Which lines in the data below contain the string "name"? Show each one.
Dataset entries: Begin
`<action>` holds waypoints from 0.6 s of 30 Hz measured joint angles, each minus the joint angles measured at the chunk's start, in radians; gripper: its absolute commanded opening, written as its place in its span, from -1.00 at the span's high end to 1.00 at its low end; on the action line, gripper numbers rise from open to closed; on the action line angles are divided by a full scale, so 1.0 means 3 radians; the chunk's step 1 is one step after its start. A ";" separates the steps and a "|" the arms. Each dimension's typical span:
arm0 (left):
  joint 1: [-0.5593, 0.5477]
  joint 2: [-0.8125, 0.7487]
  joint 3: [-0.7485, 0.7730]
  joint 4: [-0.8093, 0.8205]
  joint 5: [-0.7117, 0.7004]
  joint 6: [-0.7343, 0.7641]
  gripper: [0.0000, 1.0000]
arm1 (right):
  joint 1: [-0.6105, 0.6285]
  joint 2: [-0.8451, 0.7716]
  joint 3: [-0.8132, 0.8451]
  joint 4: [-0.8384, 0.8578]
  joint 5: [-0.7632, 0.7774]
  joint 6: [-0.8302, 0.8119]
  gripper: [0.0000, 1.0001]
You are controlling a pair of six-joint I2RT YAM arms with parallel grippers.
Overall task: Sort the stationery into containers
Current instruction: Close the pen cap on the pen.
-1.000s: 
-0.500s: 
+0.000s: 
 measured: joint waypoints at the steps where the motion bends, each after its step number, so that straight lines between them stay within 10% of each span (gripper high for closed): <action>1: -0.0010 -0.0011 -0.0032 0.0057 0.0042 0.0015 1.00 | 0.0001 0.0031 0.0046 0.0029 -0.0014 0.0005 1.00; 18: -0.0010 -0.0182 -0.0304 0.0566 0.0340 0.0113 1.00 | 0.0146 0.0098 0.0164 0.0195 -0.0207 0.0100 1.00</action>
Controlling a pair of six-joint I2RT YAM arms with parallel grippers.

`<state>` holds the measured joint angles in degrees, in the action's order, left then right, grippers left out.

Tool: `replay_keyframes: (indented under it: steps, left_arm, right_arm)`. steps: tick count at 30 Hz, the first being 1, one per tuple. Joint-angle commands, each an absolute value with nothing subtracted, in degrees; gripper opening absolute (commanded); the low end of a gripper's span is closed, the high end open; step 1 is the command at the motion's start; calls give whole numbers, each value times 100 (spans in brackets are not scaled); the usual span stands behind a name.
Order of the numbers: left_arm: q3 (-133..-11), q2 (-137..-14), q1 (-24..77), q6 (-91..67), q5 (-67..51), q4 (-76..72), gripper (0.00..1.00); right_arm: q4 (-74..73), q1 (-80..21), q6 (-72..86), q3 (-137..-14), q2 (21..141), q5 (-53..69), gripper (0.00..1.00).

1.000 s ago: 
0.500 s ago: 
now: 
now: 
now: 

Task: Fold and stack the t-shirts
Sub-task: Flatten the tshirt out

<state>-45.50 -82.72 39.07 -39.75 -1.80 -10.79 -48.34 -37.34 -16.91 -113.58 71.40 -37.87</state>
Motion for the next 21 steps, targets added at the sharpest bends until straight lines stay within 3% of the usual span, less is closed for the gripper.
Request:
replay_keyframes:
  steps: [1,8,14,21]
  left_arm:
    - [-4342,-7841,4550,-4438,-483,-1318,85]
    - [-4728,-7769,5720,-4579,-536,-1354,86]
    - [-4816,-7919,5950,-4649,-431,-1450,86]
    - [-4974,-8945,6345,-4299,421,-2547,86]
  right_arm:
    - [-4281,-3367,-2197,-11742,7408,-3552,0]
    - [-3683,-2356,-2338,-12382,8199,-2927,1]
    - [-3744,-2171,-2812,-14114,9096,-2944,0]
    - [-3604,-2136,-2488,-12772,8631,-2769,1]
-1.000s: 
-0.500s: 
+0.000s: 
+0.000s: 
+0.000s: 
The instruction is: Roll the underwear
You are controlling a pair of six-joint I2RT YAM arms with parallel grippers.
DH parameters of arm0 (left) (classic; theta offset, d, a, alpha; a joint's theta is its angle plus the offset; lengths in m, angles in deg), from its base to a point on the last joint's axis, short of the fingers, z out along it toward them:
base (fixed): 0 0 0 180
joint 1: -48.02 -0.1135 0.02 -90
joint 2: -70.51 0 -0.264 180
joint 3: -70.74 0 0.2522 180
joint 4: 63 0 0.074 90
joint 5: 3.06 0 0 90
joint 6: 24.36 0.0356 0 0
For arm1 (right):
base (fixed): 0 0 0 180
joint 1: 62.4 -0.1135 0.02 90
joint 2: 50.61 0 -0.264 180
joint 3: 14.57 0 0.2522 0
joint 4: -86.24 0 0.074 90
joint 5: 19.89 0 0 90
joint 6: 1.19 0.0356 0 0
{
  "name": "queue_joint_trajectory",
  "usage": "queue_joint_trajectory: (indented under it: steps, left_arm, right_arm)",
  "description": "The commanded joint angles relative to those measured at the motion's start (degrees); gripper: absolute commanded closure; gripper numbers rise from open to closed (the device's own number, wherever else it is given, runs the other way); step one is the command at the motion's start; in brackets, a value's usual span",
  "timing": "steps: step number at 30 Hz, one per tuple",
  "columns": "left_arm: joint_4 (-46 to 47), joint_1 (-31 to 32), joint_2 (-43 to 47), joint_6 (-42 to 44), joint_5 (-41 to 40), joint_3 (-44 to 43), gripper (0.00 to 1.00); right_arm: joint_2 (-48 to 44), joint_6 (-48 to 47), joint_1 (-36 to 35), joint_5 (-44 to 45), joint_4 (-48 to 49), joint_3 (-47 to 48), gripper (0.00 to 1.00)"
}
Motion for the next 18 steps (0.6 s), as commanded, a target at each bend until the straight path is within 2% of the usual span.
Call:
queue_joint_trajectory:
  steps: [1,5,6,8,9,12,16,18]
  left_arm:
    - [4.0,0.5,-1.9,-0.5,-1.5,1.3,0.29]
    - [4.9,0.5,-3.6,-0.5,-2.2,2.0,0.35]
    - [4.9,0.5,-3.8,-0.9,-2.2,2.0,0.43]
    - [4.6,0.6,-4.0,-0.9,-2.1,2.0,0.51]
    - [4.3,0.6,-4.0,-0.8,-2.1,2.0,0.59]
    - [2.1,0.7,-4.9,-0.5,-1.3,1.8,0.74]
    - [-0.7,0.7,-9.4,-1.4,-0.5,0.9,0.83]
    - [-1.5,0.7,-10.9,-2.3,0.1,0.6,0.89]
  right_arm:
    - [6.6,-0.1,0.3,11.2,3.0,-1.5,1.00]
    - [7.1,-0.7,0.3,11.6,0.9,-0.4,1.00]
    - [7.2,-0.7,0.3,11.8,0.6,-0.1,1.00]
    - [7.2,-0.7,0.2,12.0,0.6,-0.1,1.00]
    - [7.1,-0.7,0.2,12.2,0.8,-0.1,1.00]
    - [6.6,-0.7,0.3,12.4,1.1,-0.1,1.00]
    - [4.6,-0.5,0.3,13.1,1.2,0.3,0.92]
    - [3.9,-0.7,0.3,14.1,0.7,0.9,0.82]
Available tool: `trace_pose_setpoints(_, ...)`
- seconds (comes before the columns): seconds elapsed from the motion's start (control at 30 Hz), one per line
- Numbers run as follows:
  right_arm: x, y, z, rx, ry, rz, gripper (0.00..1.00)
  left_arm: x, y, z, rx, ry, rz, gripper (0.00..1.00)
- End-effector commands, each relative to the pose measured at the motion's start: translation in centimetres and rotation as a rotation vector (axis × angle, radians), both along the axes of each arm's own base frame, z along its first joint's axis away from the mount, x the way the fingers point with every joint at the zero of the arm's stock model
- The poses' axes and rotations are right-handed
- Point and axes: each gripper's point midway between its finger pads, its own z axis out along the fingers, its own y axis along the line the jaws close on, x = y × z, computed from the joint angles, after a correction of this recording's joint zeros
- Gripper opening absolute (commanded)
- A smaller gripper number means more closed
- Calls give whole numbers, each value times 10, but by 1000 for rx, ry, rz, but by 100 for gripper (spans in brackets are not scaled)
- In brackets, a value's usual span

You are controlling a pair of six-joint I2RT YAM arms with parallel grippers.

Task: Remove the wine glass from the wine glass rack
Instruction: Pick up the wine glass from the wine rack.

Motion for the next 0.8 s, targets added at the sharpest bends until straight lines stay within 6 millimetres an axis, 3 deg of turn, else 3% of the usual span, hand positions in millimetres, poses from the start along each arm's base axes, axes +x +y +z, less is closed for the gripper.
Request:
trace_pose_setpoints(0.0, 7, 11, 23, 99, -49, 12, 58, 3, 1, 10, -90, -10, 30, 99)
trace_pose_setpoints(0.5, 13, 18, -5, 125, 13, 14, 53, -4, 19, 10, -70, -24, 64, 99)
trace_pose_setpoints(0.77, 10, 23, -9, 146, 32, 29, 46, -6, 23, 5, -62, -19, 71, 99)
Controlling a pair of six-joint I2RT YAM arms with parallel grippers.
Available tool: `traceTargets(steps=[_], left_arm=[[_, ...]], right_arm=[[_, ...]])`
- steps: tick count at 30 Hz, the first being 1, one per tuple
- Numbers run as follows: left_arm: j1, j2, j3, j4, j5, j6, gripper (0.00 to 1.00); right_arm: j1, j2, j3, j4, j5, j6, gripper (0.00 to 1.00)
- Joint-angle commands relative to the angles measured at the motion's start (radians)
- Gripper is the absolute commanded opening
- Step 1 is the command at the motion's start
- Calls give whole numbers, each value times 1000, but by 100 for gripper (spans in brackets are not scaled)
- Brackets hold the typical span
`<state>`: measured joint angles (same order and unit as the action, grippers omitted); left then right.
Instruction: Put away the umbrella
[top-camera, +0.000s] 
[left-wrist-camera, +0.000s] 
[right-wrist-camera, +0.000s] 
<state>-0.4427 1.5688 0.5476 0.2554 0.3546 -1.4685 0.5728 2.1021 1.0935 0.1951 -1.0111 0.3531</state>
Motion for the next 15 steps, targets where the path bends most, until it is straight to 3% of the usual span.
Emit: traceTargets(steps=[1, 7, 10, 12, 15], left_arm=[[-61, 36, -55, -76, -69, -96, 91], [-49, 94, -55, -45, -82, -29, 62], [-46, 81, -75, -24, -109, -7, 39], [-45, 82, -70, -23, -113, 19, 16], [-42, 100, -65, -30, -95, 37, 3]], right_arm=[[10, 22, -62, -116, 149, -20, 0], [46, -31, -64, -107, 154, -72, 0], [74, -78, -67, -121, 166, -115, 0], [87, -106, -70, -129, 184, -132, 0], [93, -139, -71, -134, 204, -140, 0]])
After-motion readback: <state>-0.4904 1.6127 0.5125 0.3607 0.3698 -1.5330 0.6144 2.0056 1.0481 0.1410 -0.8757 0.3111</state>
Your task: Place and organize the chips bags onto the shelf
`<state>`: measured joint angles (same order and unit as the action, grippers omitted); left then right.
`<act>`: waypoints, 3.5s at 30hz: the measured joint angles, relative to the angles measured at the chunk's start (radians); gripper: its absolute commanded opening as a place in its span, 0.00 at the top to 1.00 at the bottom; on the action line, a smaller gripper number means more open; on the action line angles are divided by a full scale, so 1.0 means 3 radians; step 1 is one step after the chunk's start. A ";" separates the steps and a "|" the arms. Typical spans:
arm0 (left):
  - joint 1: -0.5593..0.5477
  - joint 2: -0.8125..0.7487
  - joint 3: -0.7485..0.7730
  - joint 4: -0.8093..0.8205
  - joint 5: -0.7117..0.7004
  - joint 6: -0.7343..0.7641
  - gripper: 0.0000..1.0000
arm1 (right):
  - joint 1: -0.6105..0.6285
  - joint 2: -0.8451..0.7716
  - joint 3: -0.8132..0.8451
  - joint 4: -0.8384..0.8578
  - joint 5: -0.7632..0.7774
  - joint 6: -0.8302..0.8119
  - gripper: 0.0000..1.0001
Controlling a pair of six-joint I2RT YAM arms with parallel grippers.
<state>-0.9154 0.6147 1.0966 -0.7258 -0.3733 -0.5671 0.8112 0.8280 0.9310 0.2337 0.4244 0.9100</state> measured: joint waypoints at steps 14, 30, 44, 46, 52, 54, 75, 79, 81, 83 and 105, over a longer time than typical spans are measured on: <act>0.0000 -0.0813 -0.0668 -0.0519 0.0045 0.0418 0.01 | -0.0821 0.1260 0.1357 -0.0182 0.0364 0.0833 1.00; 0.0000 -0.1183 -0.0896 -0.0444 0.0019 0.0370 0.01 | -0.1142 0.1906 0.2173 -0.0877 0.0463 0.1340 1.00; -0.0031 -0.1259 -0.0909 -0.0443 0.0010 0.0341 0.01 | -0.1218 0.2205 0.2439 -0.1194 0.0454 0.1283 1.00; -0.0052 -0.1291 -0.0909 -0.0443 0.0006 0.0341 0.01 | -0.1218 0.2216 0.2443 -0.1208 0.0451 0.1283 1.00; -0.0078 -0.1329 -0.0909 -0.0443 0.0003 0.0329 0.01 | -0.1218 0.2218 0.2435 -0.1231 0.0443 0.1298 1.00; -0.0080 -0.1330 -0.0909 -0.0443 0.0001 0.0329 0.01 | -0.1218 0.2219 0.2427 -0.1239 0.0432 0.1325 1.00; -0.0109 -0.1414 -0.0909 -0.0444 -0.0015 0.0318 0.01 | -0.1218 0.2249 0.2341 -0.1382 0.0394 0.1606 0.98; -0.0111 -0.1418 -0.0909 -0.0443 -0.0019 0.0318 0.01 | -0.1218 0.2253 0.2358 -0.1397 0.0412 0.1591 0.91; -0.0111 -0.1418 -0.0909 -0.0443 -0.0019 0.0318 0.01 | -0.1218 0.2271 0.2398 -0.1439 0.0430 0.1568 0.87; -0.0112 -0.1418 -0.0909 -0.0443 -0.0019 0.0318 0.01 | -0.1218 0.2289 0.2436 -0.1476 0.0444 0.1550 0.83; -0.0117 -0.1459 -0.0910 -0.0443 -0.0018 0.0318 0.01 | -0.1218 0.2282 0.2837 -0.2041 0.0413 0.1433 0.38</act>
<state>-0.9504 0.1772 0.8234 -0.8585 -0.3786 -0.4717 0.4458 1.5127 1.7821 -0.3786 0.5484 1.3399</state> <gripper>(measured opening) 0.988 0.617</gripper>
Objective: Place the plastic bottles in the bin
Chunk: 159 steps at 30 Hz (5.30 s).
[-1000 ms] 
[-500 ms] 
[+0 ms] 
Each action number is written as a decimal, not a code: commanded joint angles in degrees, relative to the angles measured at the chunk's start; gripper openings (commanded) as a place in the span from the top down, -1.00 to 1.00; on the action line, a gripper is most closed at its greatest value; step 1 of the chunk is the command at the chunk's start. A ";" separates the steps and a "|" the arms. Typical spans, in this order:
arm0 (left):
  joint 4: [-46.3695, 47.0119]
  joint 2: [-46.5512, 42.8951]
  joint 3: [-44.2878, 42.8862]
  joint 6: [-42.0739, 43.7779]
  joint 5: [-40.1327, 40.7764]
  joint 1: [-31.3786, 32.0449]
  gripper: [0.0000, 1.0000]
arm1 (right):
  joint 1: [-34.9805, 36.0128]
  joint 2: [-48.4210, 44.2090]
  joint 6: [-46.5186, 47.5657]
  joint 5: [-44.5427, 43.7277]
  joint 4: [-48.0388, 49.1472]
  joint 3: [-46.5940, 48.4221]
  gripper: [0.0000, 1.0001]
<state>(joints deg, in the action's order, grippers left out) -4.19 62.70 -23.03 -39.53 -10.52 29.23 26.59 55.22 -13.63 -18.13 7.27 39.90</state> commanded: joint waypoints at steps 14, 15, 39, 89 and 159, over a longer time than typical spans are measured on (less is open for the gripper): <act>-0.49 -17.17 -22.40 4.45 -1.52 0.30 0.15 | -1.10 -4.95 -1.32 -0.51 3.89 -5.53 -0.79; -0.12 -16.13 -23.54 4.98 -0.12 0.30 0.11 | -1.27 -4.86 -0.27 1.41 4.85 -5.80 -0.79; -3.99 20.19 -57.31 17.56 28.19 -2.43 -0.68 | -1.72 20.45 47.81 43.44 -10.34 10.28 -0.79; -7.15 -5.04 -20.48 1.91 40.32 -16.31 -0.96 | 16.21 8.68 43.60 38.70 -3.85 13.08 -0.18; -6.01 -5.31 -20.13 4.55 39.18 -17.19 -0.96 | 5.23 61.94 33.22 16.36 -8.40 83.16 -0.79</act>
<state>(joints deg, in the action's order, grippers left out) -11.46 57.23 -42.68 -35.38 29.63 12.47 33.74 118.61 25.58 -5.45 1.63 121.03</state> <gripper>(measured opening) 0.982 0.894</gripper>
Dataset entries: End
*Written reply:*
Tool: `replay_keyframes: (indented under it: steps, left_arm, right_arm)`. steps: tick count at 30 Hz, the first being 1, one per tuple. Joint-angle commands, each an absolute value with nothing subtracted, in degrees; gripper opening absolute (commanded); the low end of a gripper's span is closed, the high end open; step 1 is the command at the motion's start; calls give whole numbers, each value times 100 (spans in brackets are not scaled); the usual span stands behind a name.
  "name": "queue_joint_trajectory",

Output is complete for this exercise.